Financial leaders of the world's biggest economies dropped a pledge to keep global trade free and open after being unable to find a suitable compromise with an increasingly protectionist United States.
The world's financial leaders adopted a list of principles on Saturday to boost the resilience of their economies against future shocks, including the advice to strengthen policy frameworks to reap the benefits of open markets.
"The risks for the global economy continue to persist of course, some even say they have rather increased," German Finance Minister Wolfgang Schaeuble said on Saturday during a news conference at the end of the G20 meeting in Baden-Baden.
"This is why it's all the more important that we are well prepared," Schaeuble said, adding that strengthening economic resilience against future shocks was one of the priorities of the German G20 presidency.
Schaeuble said the adopted list of principles included policy recommendations for example on labour market regulation, but also for international trade and the "importance of open markets."
The adopted document entitled "Note on Resilience Principles in G20 Economies" is organised around five broad themes – real sector, public finance, private finance, monetary policy and external sector.
The list includes the advice to "strengthen macro economic foundations and policy frameworks to reap the benefits of openness to trade and international capital flows."
It also calls on governments to "ensure that the benefits from trade are widely shared throughout the entire economy."
In the section on public finances, it says governments should ensure that public debt is on a sustainable path taking into account "longer term structural fiscal pressures."
In their main communique, the G20 countries nixed a pledge to keep an open and inclusive global trade system after being unable to find a suitable compromise with an increasingly protectionist United States.

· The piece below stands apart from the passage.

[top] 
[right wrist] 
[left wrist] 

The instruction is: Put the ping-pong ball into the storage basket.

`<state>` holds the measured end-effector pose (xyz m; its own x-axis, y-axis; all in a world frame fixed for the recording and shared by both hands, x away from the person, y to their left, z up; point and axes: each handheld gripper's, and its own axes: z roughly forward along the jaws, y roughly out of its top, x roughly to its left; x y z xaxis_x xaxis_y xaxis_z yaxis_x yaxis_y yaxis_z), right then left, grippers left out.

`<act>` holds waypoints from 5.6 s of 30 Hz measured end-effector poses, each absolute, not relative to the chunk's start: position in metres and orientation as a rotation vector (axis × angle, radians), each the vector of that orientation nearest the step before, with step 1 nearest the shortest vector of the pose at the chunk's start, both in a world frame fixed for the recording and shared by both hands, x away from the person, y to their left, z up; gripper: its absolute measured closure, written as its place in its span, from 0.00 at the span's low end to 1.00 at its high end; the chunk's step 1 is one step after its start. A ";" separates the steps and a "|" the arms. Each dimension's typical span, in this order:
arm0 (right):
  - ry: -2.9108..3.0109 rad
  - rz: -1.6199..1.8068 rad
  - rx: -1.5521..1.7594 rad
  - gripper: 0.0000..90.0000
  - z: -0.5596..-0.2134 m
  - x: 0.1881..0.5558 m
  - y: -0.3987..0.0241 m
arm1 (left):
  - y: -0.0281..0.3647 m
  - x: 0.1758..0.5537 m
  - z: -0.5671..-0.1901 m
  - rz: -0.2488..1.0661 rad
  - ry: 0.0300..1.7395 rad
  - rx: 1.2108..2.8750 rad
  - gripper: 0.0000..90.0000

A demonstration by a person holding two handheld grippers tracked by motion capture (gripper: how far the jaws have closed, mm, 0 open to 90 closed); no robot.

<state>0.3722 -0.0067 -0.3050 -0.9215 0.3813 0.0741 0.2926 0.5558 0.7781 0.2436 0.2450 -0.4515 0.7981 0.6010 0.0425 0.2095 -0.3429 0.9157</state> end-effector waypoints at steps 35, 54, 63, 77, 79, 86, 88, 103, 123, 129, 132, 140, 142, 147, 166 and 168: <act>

In an apparent reference to US proposals to introduce a border tax to favour exports over imports, the separate document on resilience warns against negative spillover effects from individual policy actions.
"While the effects of individual policy actions are amplified through positive cross-border spillovers, any possible negative cross-border spillovers arising from individual policy actions should also be considered," it says.
The International Monetary Fund chief economist Maurice Obstfeld warned on Monday that US proposals to overhaul the US tax code by favouring exports over imports could have spillover effects to other economies such as Saudi Arabia as the measure was likely to strengthen the dollar.